If serious symptoms develop in spite of treatment with VZIG, you or the baby may be given antiviral drugs, such as acyclovir. Antiviral drugs may help reduce the severity of the illness.

How long do the effects last?

If the baby is infected with the virus early during your pregnancy or around the time of delivery, the baby may have severe problems. Some of these problems may be lifelong. Possible problems include:

  • skin scarring
  • weak arms and legs
  • eye problems, such as an eye infection or cataracts
  • small brain
  • problems with the development of the hands and feet

If you have chickenpox within 5 days before delivery or within 2 days after your child's birth, the baby may get very sick and may die.

What can be done to prevent chickenpox?

If you have already had chickenpox, you are probably immune. Being immune means that if you are exposed to chickenpox again, your body can fight off the infection and you will not get sick. You can have a blood test to see if you are immune. If you are not yet pregnant and a blood test shows that you are not immune, you can be given shots of varicella vaccine. The vaccine will give you immunity and prevent infection. Do not try to get pregnant until at least 1 month after you get the vaccine. You should not get the vaccine if you are already pregnant.
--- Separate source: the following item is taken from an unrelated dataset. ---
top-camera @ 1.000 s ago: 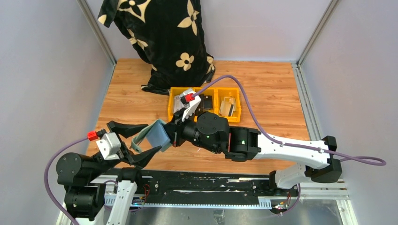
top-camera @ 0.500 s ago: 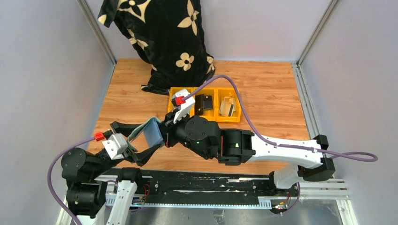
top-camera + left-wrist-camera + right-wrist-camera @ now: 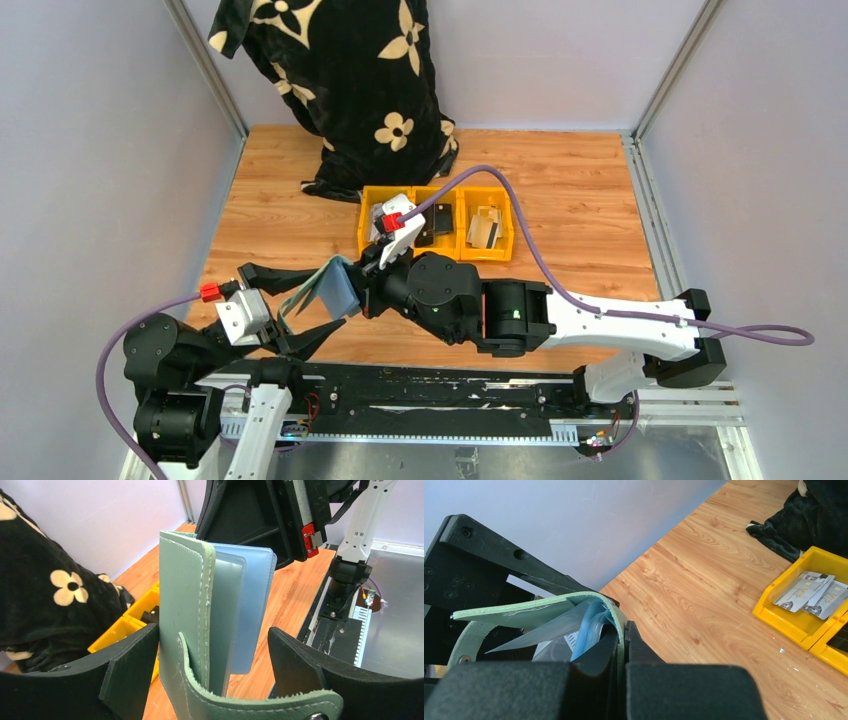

Unless you know you are immune, you should avoid contact with anyone who has chickenpox when you are pregnant.


Disclaimer: This content is reviewed periodically and is subject to change as new health information becomes available. The information provided is intended to be informative and educational and is not a replacement for professional medical evaluation, advice, diagnosis or treatment by a healthcare professional.